Jeffrey Mecaskey is an HPI Partner and served as Managing Director of Health Partners International from 2009 to 2013. He has 35 years’ experience in international development with a focus on health and political economics, health policy and management. He has expertise in research portfolio development and management as well as planning, implementation and evaluation of health programmes. He was chair of the programme management board for the UK aid funded Improving Access to Health Care for the Poor, Northern Uganda (NU Health), and Senior Technical Expert and Consortium Lead on the EU-funded EU-Strengthening Immunisation Governance in Nigeria (EU-SIGN) and Maximising the Quality of Scaling Up Nutrition + (MQSUN+) programme. He is also leading on a global organisational effectiveness review for UNDP Bureau of Policy and Programme Support.

Background and relevant experience

Before joining HPI, Jeff was Head of Health and HIV at Save the Children UK (2006-8) where he oversaw the organisation’s health and HIV portfolios. During this time he played a pivotal role in the formulation of Save the Children’s policy and strategy focus on health equity and health system strengthening to secure child rights worldwide.
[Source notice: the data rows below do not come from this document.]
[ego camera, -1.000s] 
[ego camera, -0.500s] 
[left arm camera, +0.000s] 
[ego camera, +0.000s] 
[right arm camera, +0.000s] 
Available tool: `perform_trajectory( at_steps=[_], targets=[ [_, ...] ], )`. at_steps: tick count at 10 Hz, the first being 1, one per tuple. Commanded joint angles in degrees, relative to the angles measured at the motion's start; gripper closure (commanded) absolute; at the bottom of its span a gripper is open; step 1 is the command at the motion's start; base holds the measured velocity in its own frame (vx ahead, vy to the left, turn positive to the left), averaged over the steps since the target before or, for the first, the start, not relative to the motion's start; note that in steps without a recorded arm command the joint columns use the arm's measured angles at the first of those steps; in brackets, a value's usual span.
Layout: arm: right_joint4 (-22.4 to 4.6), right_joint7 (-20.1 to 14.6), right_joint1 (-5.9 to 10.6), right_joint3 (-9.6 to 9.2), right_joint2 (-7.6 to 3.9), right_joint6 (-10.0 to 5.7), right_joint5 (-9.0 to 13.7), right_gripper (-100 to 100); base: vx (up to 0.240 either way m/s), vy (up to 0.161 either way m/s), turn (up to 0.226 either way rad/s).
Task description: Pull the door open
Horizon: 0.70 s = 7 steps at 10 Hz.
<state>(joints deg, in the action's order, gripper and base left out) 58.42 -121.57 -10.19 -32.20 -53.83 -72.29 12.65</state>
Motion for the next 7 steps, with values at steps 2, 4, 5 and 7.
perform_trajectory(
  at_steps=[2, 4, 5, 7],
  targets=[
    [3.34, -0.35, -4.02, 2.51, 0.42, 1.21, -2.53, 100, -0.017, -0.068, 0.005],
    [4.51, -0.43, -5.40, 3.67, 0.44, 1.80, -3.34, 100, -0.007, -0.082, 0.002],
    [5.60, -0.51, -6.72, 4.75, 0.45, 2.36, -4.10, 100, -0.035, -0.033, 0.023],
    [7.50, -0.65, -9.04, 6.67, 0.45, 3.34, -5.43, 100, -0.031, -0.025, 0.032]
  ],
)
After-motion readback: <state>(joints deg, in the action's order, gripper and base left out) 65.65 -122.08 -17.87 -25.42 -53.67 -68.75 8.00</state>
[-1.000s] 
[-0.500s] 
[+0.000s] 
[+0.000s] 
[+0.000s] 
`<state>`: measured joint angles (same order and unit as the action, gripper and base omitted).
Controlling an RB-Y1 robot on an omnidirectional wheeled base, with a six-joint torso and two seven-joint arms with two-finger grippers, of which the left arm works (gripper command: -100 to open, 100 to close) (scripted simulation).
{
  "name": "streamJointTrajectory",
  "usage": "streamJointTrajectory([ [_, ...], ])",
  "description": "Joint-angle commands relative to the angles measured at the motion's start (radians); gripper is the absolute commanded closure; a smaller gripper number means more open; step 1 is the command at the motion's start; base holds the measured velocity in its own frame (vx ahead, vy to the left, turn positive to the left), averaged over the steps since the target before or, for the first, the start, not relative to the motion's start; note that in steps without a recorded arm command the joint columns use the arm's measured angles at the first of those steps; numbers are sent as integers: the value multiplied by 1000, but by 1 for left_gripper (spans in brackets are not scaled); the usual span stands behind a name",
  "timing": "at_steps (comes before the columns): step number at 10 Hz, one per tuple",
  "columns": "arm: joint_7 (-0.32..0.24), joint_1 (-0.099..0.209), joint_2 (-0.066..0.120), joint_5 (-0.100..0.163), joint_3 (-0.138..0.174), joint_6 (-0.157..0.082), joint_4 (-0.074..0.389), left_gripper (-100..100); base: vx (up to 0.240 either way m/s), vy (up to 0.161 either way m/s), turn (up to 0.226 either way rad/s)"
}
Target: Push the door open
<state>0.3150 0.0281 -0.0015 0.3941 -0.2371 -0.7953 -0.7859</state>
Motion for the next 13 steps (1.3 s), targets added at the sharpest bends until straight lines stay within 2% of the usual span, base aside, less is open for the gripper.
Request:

Previously, Jeff served as Vice President of Operations at Axios International in France (2004-5) where he managed the organisation’s consultancy operations. He also oversaw the organisational development of a sister NGO to model improved chronic disease management such as HIV/AIDS in Africa and similar resource-constrained settings.

Prior to this, Jeff was Vice President of Programs at the International Trachoma Initiative in the United States from 1998 until 2004 where he oversaw in planning, implementation and evaluation of the global initiative to eliminate blinding trachoma through national programming, operational research and targeted communications. From 1990 to 1997, Jeff was Associate at the Edna McConnell Clark Foundation where he co-directed a $4 million per annum grant making program to improve health in Africa.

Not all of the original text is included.